If you need cataract surgery in both eyes, two surgeries will be scheduled for you. These procedures will take place two to six weeks apart from one another, and you’ll be given eye drops to use in between surgeries. The surgeries are scheduled like this so that your vision returns to the first eye during the healing process, before you undergo surgery for the second eye.

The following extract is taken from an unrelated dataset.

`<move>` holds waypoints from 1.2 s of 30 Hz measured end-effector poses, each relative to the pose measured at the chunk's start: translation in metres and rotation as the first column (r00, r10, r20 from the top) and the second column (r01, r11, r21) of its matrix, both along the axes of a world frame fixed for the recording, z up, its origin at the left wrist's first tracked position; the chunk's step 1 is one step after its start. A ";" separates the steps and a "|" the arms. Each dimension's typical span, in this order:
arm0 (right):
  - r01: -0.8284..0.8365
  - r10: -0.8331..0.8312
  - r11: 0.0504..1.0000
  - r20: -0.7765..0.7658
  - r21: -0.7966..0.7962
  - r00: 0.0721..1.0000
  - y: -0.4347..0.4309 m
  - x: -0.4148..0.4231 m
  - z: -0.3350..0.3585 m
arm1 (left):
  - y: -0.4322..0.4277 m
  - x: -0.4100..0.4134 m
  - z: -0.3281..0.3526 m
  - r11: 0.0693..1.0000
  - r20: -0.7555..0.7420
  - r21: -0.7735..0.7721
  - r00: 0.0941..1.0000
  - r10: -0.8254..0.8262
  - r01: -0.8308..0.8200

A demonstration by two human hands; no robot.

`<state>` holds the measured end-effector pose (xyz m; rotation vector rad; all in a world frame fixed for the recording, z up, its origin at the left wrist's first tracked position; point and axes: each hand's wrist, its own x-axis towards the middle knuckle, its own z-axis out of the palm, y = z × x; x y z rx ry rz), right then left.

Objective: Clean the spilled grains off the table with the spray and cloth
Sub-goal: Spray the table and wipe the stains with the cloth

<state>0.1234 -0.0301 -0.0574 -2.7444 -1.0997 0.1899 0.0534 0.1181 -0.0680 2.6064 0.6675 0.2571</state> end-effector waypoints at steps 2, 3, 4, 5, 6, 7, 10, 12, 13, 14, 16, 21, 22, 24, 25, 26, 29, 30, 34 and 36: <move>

When Is It Time to Book a Cataract Surgery Consultation? Symptoms to Watch Out For

Cataract surgery is recommended for individuals when a cataract makes it difficult for you to carry out your daily activities, or if it is preventing your eye doctor from being able to treat other eye problems. While you won’t notice any changes to your vision in the early stages of cataract development, there are some signs that you should look out for:

  • Blurred vision.
  • Difficulty seeing in low-light conditions like at night.
  • Sensitivity to light – seeing glares and halos.
  • Fading colors.
  • Double vision.

If you experience any of these symptoms, it is best to book a consultation with an eye surgeon right away, to see if it is time for cataract surgery.

Is Cataract Surgery Safe?

Yes, cataract surgery is considered to be a safe and low-risk surgery, with the majority of individuals undergoing the procedure with zero complications. Like all surgical procedures, there is a very low chance of complications or risks, some of which include: infection, bleeding, retinal detachment, glaucoma, and cataract re-growth.

How Soon Can I Expect To See Better Vision After Cataract Surgery?

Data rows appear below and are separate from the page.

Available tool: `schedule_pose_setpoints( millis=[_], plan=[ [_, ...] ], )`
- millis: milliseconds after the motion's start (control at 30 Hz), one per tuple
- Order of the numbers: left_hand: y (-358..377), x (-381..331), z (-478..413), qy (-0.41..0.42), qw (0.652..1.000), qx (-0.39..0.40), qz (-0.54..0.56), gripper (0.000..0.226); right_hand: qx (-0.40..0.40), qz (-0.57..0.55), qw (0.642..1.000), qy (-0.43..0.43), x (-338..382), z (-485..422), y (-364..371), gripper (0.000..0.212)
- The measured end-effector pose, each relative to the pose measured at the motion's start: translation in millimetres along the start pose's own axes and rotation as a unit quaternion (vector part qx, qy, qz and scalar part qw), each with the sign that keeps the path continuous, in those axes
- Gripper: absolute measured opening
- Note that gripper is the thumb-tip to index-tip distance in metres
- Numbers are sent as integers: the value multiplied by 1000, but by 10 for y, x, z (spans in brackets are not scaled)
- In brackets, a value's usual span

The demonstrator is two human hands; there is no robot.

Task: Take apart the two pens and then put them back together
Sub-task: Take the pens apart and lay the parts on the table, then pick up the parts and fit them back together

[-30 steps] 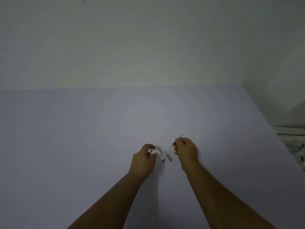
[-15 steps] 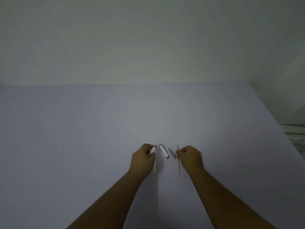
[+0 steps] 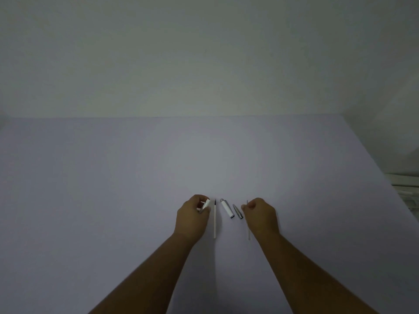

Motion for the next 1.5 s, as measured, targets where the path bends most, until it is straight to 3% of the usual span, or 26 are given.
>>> schedule_pose_setpoints(
  millis=[100, 233, 300, 467, 567, 667, 867, 1133, 1300, 1500],
  plan=[
    [-64, 60, -5, -21, 999, -14, 20, 18, 36, 5, 999, -41, 177, 95, 162, 19],
    [-115, 132, 11, -36, 999, -19, 33, 18, 129, 129, 980, -75, 282, 243, 640, 27],
    [-126, 163, 17, -37, 999, -17, 25, 14, 118, 187, 972, -77, 264, 277, 782, 35],
    [-138, 283, 35, -50, 999, -6, 12, 10, 94, 195, 975, -48, 204, 330, 873, 20],
    [-151, 352, 47, -59, 998, -2, 0, 10, 93, 124, 988, -19, 222, 341, 814, 23],
    [-160, 371, 64, -59, 998, 4, -4, 9, 52, -38, 998, -23, 346, 325, 646, 21],
    [-128, 232, 91, -44, 999, 19, 5, 7, 35, -251, 967, 3, 506, 347, 473, 8],
    [-95, 18, 142, -13, 999, 25, 23, 8, 84, -255, 963, -5, 470, 422, 453, 8],
    [-65, -27, 151, -16, 999, 30, 30, 12, 18, -339, 940, 15, 467, 318, 250, 13],
    [-34, -95, 129, -5, 999, 35, 35, 9, 103, -266, 958, -17, 490, 271, 352, 13]
  ],
)
Point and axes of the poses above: each hand's wrist, its own z-axis away from the middle knuckle, its own y-axis out of the palm, x = y × z, the point moved 7 cm from there along -z, towards the middle knuckle, and after that the axes turned 13 degrees about -z, right-handed, at the moved point
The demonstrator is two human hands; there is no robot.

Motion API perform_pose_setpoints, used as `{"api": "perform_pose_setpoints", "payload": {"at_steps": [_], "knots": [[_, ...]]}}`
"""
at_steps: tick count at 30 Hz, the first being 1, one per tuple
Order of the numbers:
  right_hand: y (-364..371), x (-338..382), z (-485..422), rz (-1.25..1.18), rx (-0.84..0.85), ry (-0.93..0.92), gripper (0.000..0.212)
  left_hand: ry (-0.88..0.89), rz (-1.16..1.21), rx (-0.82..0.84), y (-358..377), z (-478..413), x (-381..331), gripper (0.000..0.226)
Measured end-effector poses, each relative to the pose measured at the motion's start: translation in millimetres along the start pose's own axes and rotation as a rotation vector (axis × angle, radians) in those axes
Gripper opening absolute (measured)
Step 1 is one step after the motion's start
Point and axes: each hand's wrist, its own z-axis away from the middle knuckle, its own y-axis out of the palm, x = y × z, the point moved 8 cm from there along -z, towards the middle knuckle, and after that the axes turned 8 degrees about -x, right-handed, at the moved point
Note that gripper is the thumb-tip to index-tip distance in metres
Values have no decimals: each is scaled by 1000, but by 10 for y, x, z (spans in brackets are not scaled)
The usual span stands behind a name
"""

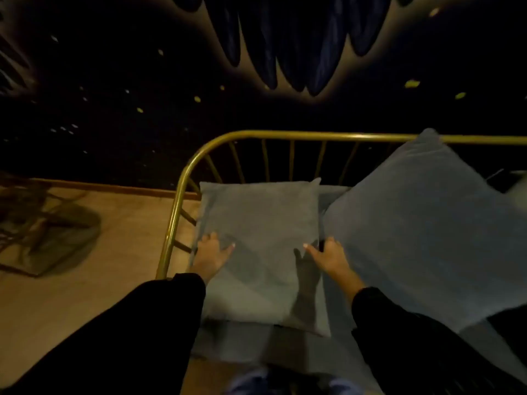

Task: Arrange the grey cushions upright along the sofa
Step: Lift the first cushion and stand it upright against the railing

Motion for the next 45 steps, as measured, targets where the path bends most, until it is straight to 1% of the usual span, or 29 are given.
{"api": "perform_pose_setpoints", "payload": {"at_steps": [1, 3, 5, 6, 9, 10, 11, 12, 13, 15, 16, 18, 19, 20, 22, 24, 26, 27, 30, 32, 35, 36, 38, 40, 41, 43, 44, 45], "knots": [[122, -50, -61, -23, 0, 29, 82, -39, 0, -3, 72, -44, 81, 72], [323, -89, -117, -96, 22, 103, 92, -96, 18, -67, 105, -147, 186, 84], [499, -115, -167, -158, 55, 160, 98, -153, 102, -71, 170, -233, 311, 93], [570, -117, -203, -185, 65, 183, 105, -196, 141, -55, 200, -303, 375, 95], [688, -204, -430, -345, 30, 226, 141, -265, 257, 24, 325, -546, 566, 107], [710, -239, -487, -409, 34, 244, 145, -272, 298, 46, 348, -597, 591, 114], [714, -227, -518, -476, 39, 257, 138, -284, 350, 62, 369, -644, 616, 121], [694, -195, -517, -529, 45, 279, 126, -318, 402, 67, 373, -664, 634, 126], [686, -169, -526, -593, 49, 290, 116, -351, 459, 59, 389, -693, 663, 126], [706, -172, -538, -678, 73, 308, 114, -418, 568, 11, 380, -728, 635, 116], [710, -168, -524, -701, 74, 308, 111, -448, 584, -10, 369, -739, 606, 116], [683, -151, -432, -757, 48, 303, 102, -500, 493, 1, 323, -705, 519, 130], [674, -150, -379, -770, 30, 305, 105, -514, 443, 8, 320, -697, 498, 134], [632, -163, -295, -762, 8, 310, 113, -511, 421, 10, 302, -669, 447, 135], [504, -263, -110, -726, -53, 294, 127, -507, 441, 16, 328, -549, 364, 138], [353, -399, 92, -673, -110, 271, 128, -503, 468, 14, 367, -348, 331, 146], [208, -514, 336, -613, -140, 271, 126, -510, 490, 20, 459, -79, 355, 148], [155, -595, 455, -596, -156, 266, 120, -515, 492, 35, 513, 80, 376, 147], [103, -942, 800, -602, -175, 274, 103, -538, 452, 85, 730, 491, 452, 134], [93, -1102, 908, -668, -169, 292, 96, -517, 444, 68, 828, 576, 396, 126], [78, -1257, 750, -670, -172, 308, 91, -433, 441, 67, 900, 538, 224, 129], [86, -1300, 676, -641, -184, 318, 92, -392, 411, 105, 962, 540, 202, 133], [124, -1393, 553, -566, -236, 345, 94, -300, 288, 236, 1112, 595, 190, 144], [154, -1423, 493, -492, -284, 346, 87, -258, 138, 305, 1170, 612, 187, 146], [185, -1444, 443, -481, -287, 349, 85, -264, 89, 301, 1154, 590, 139, 143], [235, -1470, 376, -539, -228, 383, 83, -275, 25, 199, 979, 529, -155, 123], [223, -1494, 365, -603, -199, 423, 81, -238, 26, 109, 889, 476, -363, 109], [172, -1556, 350, -655, -201, 461, 74, -155, 51, 20, 821, 416, -615, 95]]}}
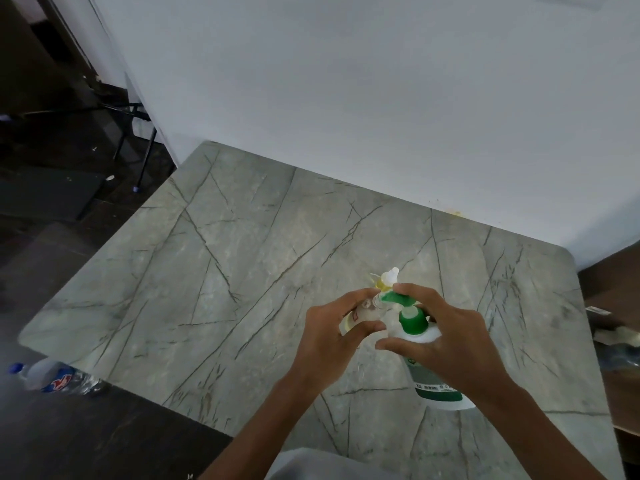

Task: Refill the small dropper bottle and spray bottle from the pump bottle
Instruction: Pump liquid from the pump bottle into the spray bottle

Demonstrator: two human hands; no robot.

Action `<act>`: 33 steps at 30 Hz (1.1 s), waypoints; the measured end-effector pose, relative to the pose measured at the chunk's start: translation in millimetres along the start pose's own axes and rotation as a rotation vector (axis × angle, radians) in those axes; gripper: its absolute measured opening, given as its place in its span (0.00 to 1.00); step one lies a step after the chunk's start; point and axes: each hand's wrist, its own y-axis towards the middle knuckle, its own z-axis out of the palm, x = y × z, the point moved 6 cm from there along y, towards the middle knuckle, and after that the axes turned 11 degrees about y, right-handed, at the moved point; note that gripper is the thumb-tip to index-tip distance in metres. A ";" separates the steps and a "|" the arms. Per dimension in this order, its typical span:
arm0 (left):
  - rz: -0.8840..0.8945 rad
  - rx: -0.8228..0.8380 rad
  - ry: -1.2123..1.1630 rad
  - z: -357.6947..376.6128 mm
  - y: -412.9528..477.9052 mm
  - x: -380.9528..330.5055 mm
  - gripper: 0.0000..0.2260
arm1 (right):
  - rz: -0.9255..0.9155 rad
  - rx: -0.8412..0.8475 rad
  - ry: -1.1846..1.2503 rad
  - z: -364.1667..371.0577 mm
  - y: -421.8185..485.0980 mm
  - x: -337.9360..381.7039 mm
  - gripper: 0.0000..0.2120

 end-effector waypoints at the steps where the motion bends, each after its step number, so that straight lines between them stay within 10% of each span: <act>1: 0.001 -0.007 0.006 -0.7 0.4 -0.5 0.19 | -0.002 0.000 -0.008 -0.7 -0.2 0.5 0.35; 33: 0.087 0.036 0.109 5.1 2.2 2.7 0.20 | -0.033 -0.080 -0.040 -1.2 -7.9 -7.7 0.29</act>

The majority of people will see an improvement in their vision within a few days after surgery. Since cataracts are often yellow-tinted, you can expect colors to be more vibrant after surgery, as you’ll be looking through a clear lens. It is important to note though, that it may take several weeks for your vision to fully stabilize. It is normal for your eye to be mild discomfort, and for you to experience itchiness – avoid rubbing or pushing on the eye.

Will There Be Follow-up Appointments? 

Yes, you will have a follow-up appointment with your provider. If you experience any pain or redness that worsens even with medication, stickiness around the eye, worsening vision, flashes of light, or small dark spots/lines that float across your vision, then seek out medical help.